Merci, en tout cas, à Jim McDonnel d'avoir fait le point sur l'état
de la dynamique catholique en ce domaine.
R.-F. Poswick
● Die Entstehung des Heinz
Nixdorf Museum Forum, 24 Oktober 1996, 146 pp.; H.N.F.,
Museum Guide, 1999,
Ces présentations du Musée de l'informatique créé à Padderborn par
Heinz Nixdorf (1925-1986), l'homme d'affaires qui stimula le
développement de l'informatique (et de sa ville de Padderborn) en
fondant son entreprise en 1952, donnent bien l'impression un peu
«colossales» du musée créé pour animer la mémoire de cette aventure
informatique majeure de l'Allemagne à l'ère naissante de
l'informatique. Le Musée, conçu et construit entre 1988 et 1996,
abrite l'une des plus complètes collections d'Europe dans le domaine
de l'histoire de l'informatique (et de ses antécédents).
La France n'a pas, actuellement, de véritable Musée de
l'informatique: celui qui était présenté durant quelques années dans
l'Arche de La Défense à Paris a du fermer ses portes. Sur Paris,
c'est donc au Conservatoire National des Arts et Métiers qu'il faut
se rendre pour trouver différents éléments de mémoire de ces
domaines technologiques; mais ils y sont dispersés dans différentes
salles selon un classement qui suit l'évolution de différentes
technologies dans lesquelles l'informatique interviendra un jour.
En Belgique, IBM a fait un essai de musée dans les anciennes
Galleries Anspach à Bruxelles dans les années '80. Mais le projet
n'a pas été poursuivi et les collections ont été mises en dépôt au
Musée de la Métallurgie et de l'Industrie de Liège. Une collection
très cohérente qui possède même un des rares exemplaires restant de
la machine mécanographique de Hollerith, classée comme «patrimoine
exceptionnel» de puis peu! Au-delà, il faut mentionner les
collections Bull abritées dans un hangar à Grimbergen et les
collections Unisys-Laffut cachées dans les sous-sols d'Unisys à
Evere. Et quelques autres encore dont font partie les collections de
la Maison des Écritures à Maredsous.
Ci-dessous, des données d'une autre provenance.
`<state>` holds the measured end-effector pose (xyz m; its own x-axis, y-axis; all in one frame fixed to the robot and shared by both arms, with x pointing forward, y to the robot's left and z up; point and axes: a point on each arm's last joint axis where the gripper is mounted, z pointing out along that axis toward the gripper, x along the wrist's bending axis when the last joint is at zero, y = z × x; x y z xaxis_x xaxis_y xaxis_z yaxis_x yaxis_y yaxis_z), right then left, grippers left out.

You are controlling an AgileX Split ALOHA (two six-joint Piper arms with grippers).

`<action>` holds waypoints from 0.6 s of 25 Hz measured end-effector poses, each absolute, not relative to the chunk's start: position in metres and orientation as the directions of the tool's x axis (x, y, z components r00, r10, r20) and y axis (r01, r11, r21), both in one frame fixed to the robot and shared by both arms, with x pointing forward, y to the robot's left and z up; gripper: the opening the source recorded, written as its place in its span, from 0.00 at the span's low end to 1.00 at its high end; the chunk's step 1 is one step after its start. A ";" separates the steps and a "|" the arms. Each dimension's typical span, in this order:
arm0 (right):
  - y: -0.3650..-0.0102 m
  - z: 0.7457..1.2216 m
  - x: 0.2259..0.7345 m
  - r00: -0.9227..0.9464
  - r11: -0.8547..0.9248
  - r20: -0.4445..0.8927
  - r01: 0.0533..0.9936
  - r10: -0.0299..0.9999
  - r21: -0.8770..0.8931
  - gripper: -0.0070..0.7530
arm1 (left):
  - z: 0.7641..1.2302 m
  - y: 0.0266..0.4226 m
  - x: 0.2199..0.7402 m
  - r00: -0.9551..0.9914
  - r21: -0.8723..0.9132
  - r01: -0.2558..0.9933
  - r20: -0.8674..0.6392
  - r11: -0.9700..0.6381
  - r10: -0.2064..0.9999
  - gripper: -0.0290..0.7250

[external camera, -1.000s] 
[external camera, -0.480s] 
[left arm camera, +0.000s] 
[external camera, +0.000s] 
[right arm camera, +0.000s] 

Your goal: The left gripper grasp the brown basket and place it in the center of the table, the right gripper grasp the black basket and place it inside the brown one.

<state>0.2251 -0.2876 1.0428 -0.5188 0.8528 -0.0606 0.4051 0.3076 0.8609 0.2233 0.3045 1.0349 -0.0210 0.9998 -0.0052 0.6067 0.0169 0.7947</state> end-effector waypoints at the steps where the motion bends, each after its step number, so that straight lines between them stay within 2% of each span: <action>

Ces trois derniers, membres du
Réseau de Préservation des Patrimoines Informatiques en Belgique
(créé en Octobre 2009), cherchent comment créer un tel musée en
Belgique! Le Musée de Padderborn devrait pouvoir servir de
référence!
● Friedrich L. Bauer, Kurze
Geschichte der Informatik, Wilhelm Fink Verlag,München,2007
(2009²), 140 pages, ISBN : 978-3-7705-4379-3
Ce volume fait partie d'une série de publications produites sous la
responsabilité du Heinz Nixdorf MuseumsForum de Padderborn. L'aspect
technique est réduit au minimum nécessaire pour situer le
développement du domaine informatique. L'intérêt du volume est
certainement dans l'effort fait par l'auteur de situer, même
visuellement, par des portraits photographiques, les principaux
ténors et leaders des évolutions technologiques. Cette galerie fait
donc droit au moins aux personnes qu'aux technologies. Petit outil
très utile pour une initiation à l'histoire de l'informatique.